▶ [Task inputs]:

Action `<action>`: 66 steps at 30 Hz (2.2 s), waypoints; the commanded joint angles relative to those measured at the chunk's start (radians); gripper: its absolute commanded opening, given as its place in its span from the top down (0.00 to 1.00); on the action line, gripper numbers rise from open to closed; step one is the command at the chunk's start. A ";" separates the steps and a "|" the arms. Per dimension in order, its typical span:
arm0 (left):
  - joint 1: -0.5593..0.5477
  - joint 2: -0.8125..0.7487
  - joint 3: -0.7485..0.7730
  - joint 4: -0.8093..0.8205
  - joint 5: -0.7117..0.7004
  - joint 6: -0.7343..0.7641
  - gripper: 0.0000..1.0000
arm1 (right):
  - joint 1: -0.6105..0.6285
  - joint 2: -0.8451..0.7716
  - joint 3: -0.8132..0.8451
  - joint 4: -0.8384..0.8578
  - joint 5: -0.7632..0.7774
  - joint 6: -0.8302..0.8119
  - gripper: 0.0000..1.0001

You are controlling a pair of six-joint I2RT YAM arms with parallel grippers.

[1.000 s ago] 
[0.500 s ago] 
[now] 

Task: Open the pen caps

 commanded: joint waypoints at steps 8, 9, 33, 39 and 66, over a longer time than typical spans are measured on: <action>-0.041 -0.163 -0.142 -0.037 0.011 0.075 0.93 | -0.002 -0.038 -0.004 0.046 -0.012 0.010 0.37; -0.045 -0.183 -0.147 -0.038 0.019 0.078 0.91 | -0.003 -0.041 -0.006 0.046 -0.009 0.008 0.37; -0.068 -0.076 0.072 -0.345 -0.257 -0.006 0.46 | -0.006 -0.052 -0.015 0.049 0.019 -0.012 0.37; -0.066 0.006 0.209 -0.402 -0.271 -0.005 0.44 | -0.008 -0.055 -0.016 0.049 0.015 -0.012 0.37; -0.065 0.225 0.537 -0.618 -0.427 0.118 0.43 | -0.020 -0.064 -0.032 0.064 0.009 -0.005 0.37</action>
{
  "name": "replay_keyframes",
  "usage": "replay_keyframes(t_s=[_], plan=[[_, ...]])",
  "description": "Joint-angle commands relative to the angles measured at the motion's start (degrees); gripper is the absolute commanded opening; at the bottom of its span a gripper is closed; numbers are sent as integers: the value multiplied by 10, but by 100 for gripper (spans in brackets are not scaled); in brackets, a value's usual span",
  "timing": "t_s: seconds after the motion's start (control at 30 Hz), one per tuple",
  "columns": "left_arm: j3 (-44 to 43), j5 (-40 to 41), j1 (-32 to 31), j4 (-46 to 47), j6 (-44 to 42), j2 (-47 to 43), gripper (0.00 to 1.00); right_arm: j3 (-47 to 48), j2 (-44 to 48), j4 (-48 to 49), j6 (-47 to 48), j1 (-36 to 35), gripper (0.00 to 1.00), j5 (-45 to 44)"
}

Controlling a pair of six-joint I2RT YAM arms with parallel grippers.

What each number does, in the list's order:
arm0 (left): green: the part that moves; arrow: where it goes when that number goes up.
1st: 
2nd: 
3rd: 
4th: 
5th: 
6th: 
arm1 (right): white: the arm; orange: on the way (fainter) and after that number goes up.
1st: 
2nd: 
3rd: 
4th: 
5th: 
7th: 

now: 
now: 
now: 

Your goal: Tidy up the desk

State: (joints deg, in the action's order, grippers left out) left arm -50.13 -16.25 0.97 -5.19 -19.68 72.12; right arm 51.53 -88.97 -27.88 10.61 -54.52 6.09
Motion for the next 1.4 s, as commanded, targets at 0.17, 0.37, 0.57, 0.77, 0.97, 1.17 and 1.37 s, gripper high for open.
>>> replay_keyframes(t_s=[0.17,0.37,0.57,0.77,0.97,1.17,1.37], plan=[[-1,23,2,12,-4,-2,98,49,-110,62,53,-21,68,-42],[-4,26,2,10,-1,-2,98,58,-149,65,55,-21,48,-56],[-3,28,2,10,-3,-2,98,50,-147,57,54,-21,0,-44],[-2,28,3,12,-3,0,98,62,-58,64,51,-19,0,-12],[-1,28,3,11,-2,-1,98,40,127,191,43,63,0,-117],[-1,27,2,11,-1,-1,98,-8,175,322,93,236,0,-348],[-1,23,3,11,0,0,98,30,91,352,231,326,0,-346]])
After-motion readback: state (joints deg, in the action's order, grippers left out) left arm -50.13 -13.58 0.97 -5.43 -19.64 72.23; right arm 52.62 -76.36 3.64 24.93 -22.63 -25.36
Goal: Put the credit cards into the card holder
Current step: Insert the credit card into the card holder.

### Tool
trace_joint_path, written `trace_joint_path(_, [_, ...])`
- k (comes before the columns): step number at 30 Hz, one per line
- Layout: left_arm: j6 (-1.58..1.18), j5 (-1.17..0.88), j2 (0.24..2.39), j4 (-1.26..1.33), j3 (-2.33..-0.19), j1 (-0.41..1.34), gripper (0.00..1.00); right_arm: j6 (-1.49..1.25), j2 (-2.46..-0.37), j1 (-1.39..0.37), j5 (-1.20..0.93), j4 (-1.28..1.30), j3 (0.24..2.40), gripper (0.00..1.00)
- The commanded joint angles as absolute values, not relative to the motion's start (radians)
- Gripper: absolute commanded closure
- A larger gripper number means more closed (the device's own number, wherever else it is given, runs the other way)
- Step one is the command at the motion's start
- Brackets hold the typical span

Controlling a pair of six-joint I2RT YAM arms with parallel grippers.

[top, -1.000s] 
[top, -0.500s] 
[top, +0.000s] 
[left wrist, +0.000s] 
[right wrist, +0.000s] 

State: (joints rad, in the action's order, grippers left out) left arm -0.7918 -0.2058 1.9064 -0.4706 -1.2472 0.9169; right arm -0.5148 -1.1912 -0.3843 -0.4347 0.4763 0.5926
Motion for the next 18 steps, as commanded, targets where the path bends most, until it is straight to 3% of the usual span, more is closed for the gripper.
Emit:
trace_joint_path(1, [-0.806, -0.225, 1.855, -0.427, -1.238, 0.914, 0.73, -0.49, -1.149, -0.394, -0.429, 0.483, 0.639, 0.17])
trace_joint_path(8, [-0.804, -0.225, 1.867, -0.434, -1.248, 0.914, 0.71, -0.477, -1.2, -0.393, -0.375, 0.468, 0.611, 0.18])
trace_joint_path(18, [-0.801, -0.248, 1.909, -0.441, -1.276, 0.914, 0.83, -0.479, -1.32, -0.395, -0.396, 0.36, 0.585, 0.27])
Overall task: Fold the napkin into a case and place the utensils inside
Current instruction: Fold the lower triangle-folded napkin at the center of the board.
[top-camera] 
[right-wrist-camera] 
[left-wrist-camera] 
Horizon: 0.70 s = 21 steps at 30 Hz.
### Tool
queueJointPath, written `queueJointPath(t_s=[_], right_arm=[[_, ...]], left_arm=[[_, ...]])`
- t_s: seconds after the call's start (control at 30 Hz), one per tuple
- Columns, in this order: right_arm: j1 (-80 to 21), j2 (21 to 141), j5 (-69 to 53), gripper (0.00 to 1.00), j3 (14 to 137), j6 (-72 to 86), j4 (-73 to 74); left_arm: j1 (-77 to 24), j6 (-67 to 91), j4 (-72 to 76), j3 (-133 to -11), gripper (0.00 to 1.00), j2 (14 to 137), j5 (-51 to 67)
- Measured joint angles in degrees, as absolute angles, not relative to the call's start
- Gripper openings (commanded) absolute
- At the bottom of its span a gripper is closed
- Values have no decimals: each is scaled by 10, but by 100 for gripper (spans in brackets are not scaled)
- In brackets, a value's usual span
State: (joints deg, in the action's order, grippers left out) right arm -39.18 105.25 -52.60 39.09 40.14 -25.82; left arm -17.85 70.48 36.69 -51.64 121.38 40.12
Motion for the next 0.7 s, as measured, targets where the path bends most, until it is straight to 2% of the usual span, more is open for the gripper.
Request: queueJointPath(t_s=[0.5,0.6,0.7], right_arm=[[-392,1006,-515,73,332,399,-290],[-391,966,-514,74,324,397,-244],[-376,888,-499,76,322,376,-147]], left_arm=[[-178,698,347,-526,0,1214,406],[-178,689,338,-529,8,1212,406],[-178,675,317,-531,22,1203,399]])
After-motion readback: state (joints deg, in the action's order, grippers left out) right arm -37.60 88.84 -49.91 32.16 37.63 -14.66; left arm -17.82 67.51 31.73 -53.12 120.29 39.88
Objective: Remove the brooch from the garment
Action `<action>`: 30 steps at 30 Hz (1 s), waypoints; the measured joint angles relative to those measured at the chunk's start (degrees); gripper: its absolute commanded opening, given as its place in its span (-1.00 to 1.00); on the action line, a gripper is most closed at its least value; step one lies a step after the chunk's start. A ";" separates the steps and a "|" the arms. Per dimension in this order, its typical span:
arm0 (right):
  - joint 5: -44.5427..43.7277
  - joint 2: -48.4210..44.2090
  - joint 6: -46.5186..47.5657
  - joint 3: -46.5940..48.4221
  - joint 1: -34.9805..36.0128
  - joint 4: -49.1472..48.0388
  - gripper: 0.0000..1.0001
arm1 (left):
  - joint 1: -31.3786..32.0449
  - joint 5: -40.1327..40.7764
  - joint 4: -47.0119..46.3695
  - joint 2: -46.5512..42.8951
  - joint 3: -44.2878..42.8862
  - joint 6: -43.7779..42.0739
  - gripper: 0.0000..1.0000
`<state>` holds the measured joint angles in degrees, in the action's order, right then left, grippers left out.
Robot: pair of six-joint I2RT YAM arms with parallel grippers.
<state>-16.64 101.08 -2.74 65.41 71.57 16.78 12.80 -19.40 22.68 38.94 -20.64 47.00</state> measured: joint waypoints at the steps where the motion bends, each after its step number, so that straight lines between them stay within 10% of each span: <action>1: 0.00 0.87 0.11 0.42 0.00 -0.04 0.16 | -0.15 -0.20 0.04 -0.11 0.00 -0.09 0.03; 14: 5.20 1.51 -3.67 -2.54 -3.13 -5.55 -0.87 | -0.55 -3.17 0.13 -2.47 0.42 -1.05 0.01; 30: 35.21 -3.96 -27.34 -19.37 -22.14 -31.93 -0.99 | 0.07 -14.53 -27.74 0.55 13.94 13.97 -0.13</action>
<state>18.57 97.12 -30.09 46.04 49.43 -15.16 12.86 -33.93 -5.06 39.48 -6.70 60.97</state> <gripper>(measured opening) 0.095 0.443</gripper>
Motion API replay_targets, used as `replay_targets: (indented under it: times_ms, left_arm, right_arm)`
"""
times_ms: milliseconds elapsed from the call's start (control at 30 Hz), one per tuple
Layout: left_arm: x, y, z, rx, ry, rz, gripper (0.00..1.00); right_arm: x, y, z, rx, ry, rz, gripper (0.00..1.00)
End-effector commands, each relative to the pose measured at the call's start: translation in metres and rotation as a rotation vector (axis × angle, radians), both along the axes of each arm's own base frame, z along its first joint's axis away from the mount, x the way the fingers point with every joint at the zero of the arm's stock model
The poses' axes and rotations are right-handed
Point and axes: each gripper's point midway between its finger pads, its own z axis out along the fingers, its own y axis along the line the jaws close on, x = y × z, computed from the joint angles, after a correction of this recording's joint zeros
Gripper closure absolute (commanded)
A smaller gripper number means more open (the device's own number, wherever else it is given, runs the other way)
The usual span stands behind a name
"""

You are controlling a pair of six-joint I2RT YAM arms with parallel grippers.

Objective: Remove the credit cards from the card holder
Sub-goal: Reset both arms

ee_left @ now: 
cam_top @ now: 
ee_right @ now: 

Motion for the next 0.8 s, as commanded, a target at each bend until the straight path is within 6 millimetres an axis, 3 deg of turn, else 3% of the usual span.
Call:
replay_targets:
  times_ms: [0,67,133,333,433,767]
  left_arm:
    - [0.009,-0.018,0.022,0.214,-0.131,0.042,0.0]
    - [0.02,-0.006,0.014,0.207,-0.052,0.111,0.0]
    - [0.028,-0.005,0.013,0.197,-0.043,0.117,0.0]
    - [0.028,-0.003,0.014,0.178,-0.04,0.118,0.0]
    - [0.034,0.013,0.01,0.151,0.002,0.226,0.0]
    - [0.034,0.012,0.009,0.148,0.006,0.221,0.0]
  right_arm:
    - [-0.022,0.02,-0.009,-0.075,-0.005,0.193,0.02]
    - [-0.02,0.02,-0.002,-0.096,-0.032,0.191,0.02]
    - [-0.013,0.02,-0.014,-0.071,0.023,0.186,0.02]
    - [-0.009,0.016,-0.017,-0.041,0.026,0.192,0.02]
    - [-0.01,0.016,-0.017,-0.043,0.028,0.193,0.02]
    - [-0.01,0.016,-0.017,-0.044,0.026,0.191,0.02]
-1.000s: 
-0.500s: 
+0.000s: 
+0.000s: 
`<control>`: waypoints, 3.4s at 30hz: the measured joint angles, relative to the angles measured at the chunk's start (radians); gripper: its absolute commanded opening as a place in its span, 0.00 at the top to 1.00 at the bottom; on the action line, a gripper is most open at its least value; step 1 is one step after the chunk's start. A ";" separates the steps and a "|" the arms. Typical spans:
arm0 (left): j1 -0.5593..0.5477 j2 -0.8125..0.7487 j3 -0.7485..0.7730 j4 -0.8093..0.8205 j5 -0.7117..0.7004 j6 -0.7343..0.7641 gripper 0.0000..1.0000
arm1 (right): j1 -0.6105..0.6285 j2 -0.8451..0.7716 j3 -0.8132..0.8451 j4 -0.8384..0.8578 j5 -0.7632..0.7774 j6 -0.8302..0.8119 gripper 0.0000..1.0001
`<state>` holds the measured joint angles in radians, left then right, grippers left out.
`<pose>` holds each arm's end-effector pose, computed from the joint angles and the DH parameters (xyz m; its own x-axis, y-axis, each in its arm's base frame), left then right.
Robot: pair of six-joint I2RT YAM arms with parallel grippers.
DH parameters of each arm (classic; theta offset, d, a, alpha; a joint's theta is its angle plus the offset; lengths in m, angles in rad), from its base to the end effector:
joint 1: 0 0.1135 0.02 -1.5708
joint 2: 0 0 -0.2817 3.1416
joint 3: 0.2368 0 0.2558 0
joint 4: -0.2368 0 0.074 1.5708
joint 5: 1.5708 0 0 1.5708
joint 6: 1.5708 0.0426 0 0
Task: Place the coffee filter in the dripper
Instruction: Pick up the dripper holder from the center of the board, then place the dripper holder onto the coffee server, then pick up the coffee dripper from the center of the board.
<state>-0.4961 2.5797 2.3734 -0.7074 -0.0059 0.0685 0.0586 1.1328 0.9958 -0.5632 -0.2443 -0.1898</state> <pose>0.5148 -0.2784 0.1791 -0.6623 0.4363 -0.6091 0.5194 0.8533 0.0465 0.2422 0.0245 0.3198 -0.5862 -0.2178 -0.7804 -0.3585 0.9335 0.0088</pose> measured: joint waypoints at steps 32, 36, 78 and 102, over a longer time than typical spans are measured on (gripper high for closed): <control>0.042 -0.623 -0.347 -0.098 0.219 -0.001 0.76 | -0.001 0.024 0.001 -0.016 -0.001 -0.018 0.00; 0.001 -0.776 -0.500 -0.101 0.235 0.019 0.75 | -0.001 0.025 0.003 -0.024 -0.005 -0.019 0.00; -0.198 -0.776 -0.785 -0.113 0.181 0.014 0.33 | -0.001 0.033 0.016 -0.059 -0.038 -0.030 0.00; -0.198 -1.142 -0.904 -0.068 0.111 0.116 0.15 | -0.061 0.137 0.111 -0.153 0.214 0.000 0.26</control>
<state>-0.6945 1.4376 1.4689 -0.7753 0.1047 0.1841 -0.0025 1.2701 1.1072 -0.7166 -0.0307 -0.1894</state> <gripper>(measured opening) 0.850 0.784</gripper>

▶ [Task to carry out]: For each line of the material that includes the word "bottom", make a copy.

▶ [Answer space]:
  "description": "Joint-angle commands relative to the angles measured at the motion's start (degrees); gripper is the absolute commanded opening; at the bottom of its span a gripper is closed; numbers are sent as integers: the value multiplied by 10, but by 100 for gripper (spans in brackets are not scaled); in brackets, a value's usual span",
- At the bottom of its span a gripper is closed
`<control>`: waypoints, 3.4s at 30hz: the measured joint angles, relative to the angles measured at the chunk's start (radians); gripper: its absolute commanded opening as a place in its span, 0.00 at the top to 1.00 at the bottom; on the action line, a gripper is most open at its least value; step 1 is one step after the chunk's start. A ";" separates the steps and a "|" the arms. Typical spans:

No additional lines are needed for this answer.